__Task requirements__
Take the entries below and print, exactly, the stretch from the line containing "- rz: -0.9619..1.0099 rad" through the line containing "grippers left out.", both included.
-=-=-=-=-
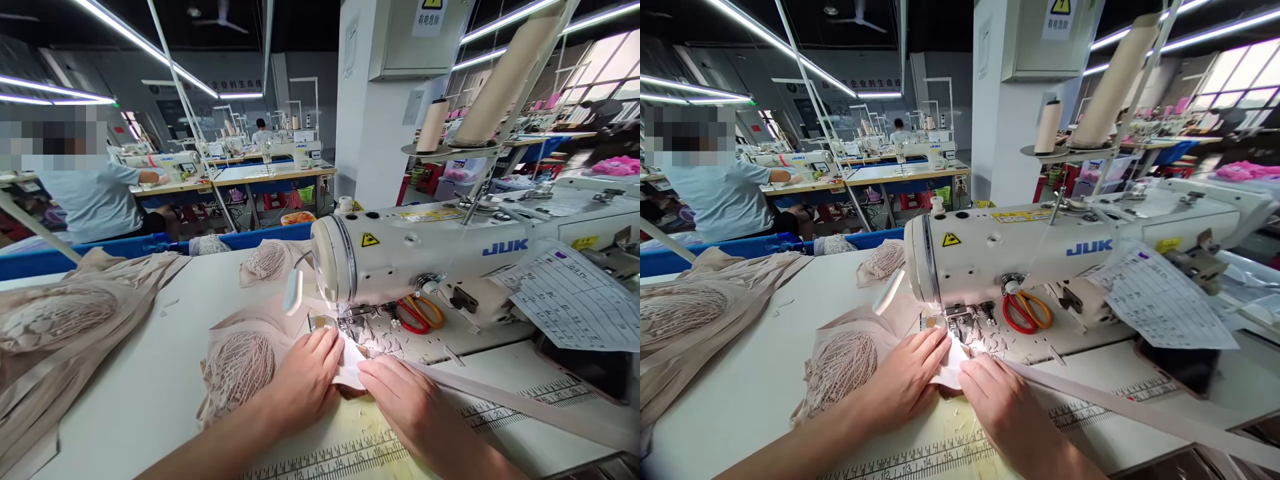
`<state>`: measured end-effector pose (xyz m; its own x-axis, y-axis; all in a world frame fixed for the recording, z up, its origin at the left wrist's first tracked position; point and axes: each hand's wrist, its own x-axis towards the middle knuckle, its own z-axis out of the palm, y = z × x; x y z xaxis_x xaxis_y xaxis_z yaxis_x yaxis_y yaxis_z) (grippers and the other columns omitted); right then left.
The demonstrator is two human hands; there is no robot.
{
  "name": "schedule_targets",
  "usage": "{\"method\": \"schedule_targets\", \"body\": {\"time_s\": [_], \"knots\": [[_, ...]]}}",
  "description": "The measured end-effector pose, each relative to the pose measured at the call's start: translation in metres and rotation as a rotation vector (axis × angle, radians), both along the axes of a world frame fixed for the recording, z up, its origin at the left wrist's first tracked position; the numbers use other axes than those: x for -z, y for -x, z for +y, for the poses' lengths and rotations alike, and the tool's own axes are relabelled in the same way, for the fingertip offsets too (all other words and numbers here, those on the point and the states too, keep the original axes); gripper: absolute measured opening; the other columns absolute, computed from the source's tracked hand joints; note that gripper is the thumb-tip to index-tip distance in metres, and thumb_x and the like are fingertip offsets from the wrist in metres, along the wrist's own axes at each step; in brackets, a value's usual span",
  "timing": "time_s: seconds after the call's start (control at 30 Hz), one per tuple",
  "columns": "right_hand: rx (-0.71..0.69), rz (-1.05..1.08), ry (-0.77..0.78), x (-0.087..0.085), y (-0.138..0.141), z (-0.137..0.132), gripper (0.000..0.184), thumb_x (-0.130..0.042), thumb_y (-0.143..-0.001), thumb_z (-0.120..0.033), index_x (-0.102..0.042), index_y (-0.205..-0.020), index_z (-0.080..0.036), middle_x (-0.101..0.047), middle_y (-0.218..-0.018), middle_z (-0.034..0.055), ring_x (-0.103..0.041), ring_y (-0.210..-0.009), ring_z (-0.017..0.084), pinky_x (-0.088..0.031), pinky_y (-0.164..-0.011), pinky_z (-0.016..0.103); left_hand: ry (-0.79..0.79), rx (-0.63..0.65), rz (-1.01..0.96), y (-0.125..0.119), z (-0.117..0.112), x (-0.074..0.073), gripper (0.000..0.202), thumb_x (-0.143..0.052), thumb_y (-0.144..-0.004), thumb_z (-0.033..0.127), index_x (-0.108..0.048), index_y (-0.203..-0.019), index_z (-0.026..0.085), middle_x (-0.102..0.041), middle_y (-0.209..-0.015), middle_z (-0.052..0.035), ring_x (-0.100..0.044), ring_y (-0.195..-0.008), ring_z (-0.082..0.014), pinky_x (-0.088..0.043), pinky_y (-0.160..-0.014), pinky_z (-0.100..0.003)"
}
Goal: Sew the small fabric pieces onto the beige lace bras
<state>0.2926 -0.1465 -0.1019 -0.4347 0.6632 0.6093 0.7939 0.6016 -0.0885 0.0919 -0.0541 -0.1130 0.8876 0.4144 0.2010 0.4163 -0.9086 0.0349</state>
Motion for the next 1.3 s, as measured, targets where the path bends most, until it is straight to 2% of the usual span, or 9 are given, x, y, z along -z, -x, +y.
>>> {"method": "schedule_targets", "body": {"time_s": [0.37,0.47,0.67,0.73,0.83,0.9,1.0,1.13,1.3], "knots": [[0.029,0.009,0.021,0.004,0.002,0.0,0.037,-0.029,-0.094,-0.002,-0.063,-0.096,-0.015,-0.063,-0.086,0.0064,-0.058,-0.08,0.019,-0.052,-0.074,0.033,-0.027,-0.001,-0.019,-0.002,0.008,0.006,0.061,-0.05,-0.079,0.019,-0.044,-0.137,0.003,-0.05,-0.138,-0.0218,-0.05,-0.122,-0.0347,-0.047,-0.099,-0.049],[0.057,-0.028,0.019,0.005,0.001,0.001,0.038,-0.029,-0.094,-0.003,-0.065,-0.099,-0.015,-0.065,-0.088,0.0066,-0.059,-0.083,0.019,-0.053,-0.079,0.033,-0.042,0.009,-0.027,-0.002,0.012,0.007,0.06,-0.05,-0.079,0.019,-0.045,-0.136,0.002,-0.051,-0.138,-0.0217,-0.05,-0.121,-0.0349,-0.047,-0.098,-0.049],[0.148,-0.18,-0.14,0.017,0.004,0.009,0.036,-0.037,-0.092,-0.001,-0.066,-0.109,-0.012,-0.069,-0.102,0.0091,-0.062,-0.095,0.02,-0.052,-0.083,0.033,-0.072,0.052,-0.131,0.002,0.021,0.001,0.053,-0.052,-0.077,0.017,-0.051,-0.127,0.003,-0.056,-0.132,-0.0216,-0.052,-0.119,-0.0345,-0.046,-0.099,-0.05],[0.166,-0.212,-0.162,0.02,0.006,0.013,0.034,-0.039,-0.091,-0.001,-0.067,-0.107,-0.013,-0.069,-0.095,0.0084,-0.063,-0.089,0.02,-0.052,-0.082,0.032,-0.069,0.101,-0.204,0.002,0.02,-0.004,0.04,-0.052,-0.08,0.014,-0.056,-0.119,0.007,-0.061,-0.123,-0.0181,-0.057,-0.11,-0.0304,-0.049,-0.094,-0.045],[0.17,-0.23,-0.207,0.02,0.009,0.017,0.034,-0.041,-0.09,-0.001,-0.068,-0.105,-0.011,-0.07,-0.091,0.0086,-0.064,-0.085,0.02,-0.053,-0.08,0.033,-0.102,0.212,-0.277,0.0,0.016,-0.007,0.017,-0.046,-0.094,0.014,-0.06,-0.104,0.011,-0.067,-0.1,-0.0109,-0.061,-0.088,-0.021,-0.052,-0.077,-0.035],[0.177,-0.24,-0.231,0.019,0.01,0.018,0.032,-0.042,-0.089,-0.001,-0.069,-0.106,-0.008,-0.071,-0.096,0.0099,-0.064,-0.088,0.021,-0.053,-0.082,0.033,-0.176,0.275,-0.283,0.0,0.015,-0.005,0.019,-0.042,-0.1,0.015,-0.06,-0.097,0.011,-0.066,-0.089,-0.0084,-0.06,-0.078,-0.0176,-0.05,-0.068,-0.031],[0.181,-0.239,-0.25,0.018,0.01,0.018,0.032,-0.043,-0.091,-0.002,-0.069,-0.107,-0.007,-0.071,-0.102,0.0105,-0.065,-0.093,0.022,-0.053,-0.084,0.033,-0.266,0.296,-0.246,0.001,0.02,-0.002,0.024,-0.038,-0.101,0.012,-0.061,-0.095,0.011,-0.065,-0.085,-0.0078,-0.06,-0.076,-0.0166,-0.049,-0.067,-0.03],[0.186,-0.226,-0.225,0.018,0.009,0.016,0.035,-0.041,-0.091,0.0,-0.069,-0.111,-0.008,-0.071,-0.107,0.0119,-0.064,-0.097,0.02,-0.055,-0.088,0.033,-0.272,0.256,-0.193,0.005,0.029,-0.002,0.027,-0.036,-0.101,0.011,-0.062,-0.096,0.012,-0.065,-0.085,-0.0083,-0.06,-0.078,-0.0169,-0.05,-0.068,-0.03],[0.171,-0.226,-0.206,0.015,0.01,0.015,0.034,-0.041,-0.091,0.0,-0.068,-0.111,-0.006,-0.07,-0.106,0.0131,-0.064,-0.093,0.021,-0.056,-0.086,0.035,-0.269,0.251,-0.222,0.004,0.038,0.0,0.024,-0.039,-0.1,0.011,-0.063,-0.101,0.011,-0.065,-0.087,-0.0082,-0.061,-0.079,-0.0172,-0.048,-0.069,-0.03]]}}
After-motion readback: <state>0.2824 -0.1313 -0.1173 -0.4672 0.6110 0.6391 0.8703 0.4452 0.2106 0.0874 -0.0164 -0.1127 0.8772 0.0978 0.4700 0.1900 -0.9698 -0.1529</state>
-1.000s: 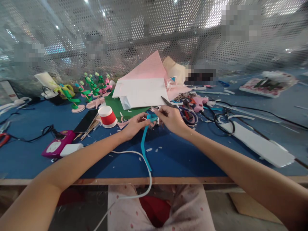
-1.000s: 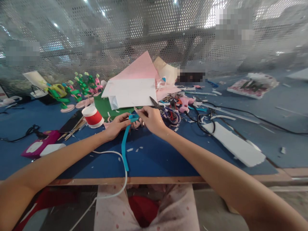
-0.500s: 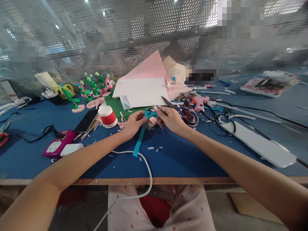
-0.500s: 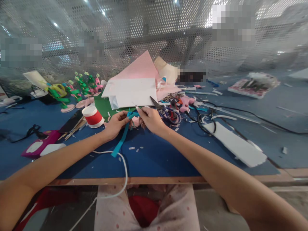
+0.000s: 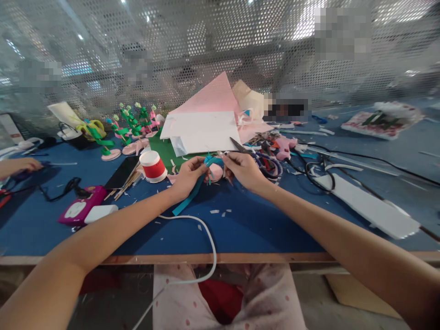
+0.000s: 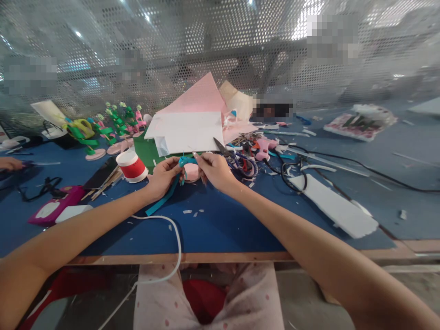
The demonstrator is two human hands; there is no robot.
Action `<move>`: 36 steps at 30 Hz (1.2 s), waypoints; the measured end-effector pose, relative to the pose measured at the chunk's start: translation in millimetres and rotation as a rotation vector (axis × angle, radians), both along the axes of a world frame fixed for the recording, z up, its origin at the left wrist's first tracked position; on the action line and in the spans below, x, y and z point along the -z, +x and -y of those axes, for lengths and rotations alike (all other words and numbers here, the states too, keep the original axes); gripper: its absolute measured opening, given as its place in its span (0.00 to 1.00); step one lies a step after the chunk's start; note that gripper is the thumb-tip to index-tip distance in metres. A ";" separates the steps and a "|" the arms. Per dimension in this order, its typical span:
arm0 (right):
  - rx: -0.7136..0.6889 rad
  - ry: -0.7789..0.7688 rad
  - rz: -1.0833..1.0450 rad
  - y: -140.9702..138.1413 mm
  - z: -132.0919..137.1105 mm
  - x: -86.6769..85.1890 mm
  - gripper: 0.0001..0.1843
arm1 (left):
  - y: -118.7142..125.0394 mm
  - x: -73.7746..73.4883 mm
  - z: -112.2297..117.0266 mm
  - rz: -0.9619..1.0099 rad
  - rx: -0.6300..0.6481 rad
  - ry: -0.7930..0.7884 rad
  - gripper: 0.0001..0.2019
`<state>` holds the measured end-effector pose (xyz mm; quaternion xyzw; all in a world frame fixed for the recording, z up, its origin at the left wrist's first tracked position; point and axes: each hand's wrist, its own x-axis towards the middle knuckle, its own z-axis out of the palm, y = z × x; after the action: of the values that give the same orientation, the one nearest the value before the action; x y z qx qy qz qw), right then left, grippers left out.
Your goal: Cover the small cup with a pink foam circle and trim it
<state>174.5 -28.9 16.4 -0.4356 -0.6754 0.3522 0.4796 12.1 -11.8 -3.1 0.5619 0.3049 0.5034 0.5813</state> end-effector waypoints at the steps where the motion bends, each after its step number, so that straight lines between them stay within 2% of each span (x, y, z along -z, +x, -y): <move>1: -0.002 -0.001 -0.002 0.1 -0.1 0.4 0.31 | 0.0 0.1 -0.3 0.010 0.003 0.004 0.18; 12: -0.013 0.005 -0.016 -3.1 2.4 2.1 0.28 | -1.1 1.5 -1.0 -0.061 0.015 0.002 0.19; 17: 0.049 0.057 0.080 -2.5 4.6 2.2 0.27 | 0.0 -3.9 3.2 -0.099 -0.002 0.009 0.19; 21: 0.008 0.066 0.109 -1.4 2.9 5.6 0.25 | 0.3 -5.8 5.0 -0.132 -0.001 0.013 0.19; 28: -0.095 -0.047 -0.071 -4.1 -1.8 8.0 0.25 | 0.0 -4.5 4.6 -0.137 0.012 0.019 0.19; 36: -0.107 -0.196 -0.195 -7.6 0.7 -0.3 0.26 | -2.1 -1.9 3.7 -0.103 -0.014 0.067 0.18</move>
<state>166.9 -29.6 16.7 -0.4075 -0.6102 0.4821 0.4787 10.0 -15.5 -1.2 0.6041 0.3213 0.4876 0.5423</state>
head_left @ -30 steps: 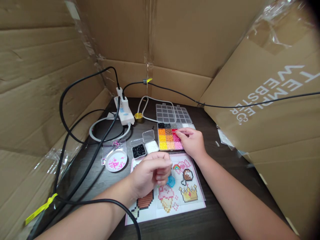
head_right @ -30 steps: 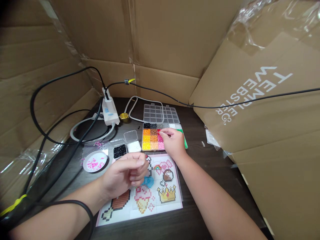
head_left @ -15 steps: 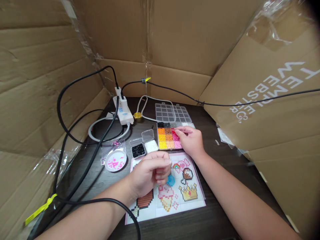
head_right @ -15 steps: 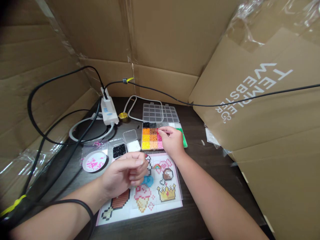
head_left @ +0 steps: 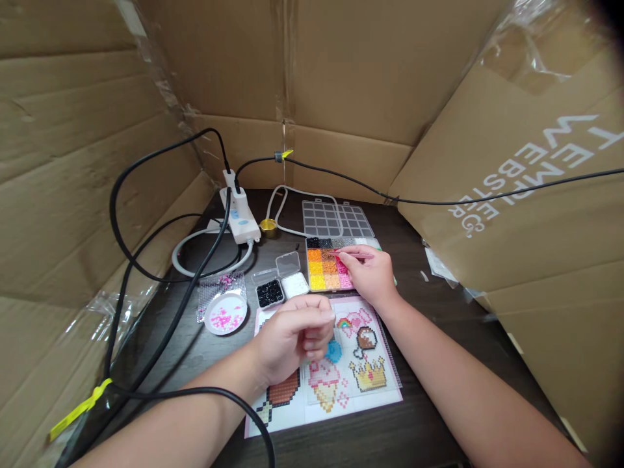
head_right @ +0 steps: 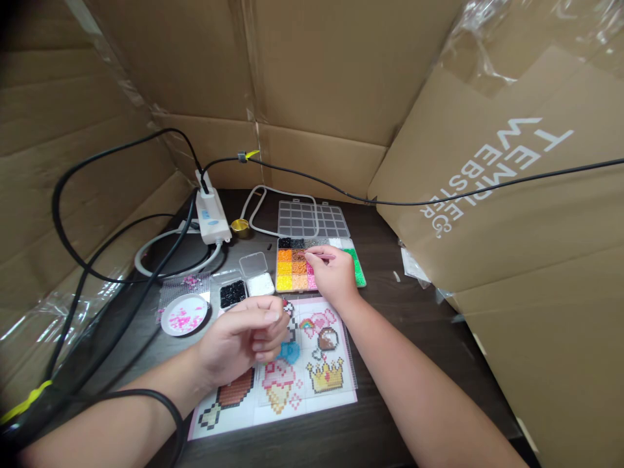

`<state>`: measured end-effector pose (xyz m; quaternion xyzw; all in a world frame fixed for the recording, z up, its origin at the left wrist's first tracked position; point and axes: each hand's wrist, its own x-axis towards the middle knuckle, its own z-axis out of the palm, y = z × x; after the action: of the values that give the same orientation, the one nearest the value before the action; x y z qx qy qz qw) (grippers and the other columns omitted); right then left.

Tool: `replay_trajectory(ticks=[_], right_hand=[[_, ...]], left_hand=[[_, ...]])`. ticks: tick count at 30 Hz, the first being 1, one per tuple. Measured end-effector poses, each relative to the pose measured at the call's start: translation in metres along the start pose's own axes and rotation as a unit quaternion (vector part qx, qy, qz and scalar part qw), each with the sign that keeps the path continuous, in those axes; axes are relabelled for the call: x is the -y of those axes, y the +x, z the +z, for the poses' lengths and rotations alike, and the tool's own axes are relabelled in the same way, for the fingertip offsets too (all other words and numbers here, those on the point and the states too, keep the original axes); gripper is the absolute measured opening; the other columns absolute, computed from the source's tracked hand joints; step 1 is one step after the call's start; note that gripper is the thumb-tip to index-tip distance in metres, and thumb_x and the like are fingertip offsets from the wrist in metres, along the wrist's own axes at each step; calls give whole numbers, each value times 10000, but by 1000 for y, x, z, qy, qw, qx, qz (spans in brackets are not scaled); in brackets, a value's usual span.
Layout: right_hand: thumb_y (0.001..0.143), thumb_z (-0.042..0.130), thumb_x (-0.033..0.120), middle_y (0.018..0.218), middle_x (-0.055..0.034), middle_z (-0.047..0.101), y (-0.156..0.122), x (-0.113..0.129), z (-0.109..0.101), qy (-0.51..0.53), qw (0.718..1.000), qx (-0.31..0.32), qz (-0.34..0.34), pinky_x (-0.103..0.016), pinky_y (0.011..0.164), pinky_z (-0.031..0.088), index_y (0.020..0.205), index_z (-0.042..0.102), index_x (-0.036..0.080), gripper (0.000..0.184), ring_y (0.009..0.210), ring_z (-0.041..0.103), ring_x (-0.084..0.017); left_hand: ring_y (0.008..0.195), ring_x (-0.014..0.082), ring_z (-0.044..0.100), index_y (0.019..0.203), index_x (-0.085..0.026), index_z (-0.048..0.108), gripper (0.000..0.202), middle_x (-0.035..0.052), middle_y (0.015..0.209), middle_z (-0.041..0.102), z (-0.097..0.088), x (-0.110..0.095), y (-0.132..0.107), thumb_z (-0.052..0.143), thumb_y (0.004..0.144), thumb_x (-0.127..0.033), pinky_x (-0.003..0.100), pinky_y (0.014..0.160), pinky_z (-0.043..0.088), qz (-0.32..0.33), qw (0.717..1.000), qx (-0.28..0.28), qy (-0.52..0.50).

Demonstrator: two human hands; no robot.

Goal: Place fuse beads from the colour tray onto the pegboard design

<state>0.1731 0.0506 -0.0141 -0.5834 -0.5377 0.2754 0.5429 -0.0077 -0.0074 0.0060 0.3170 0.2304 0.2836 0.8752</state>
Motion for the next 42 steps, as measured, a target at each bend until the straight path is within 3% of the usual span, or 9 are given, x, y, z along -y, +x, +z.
replay_trajectory(ticks=[15,29,37,42], right_hand=[[732,712,313,714,-51,749,5,-10,-4,15,1000,14,23,-302,581,537,764,765,190,137,702,694,-213],[713,713,297,748,-77,765,7,-9,-4,4,1000,27,15,-338,669,555,745,765,170,141,697,694,-208],[709,714,326,637,-49,704,5,-9,-4,21,999,32,39,-269,505,470,780,763,141,204,579,623,-166],[696,748,336,503,9,595,4,-5,-4,62,996,22,67,-231,384,361,793,763,142,217,402,468,-95]], left_hand=[[463,67,238,573,-174,399,317,-57,520,294,-1,0,-1,640,773,-225,239,459,148,0,1000,4,6],[467,68,230,579,-176,390,320,-57,528,290,-1,0,-1,634,782,-223,242,462,146,-1,1000,3,2],[465,67,232,579,-174,401,313,-59,527,274,-1,1,-1,639,777,-218,233,460,150,2,1000,0,-2],[458,62,240,574,-172,401,315,-59,524,284,0,1,-2,644,772,-213,218,450,157,2,1000,6,-6]])
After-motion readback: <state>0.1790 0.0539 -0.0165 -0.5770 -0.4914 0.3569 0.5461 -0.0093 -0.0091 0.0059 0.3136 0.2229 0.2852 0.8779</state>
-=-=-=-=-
__Result of the exercise__
  - rz: -0.9619..1.0099 rad
  - rx: -0.6300..0.6481 rad
  - ry: -0.7930..0.7884 rad
  - gripper: 0.0001..0.2019
`<state>` holds the measured end-effector pose (xyz mm; quaternion xyzw; all in a world frame fixed for the recording, z up, its origin at the left wrist's first tracked position; point and axes: each hand's wrist, its own x-axis towards the middle knuckle, its own z-axis out of the palm, y = z × x; after the action: of the values that give the same orientation, the one nearest the value before the action; x y z qx qy qz qw), right then left, grippers left out.

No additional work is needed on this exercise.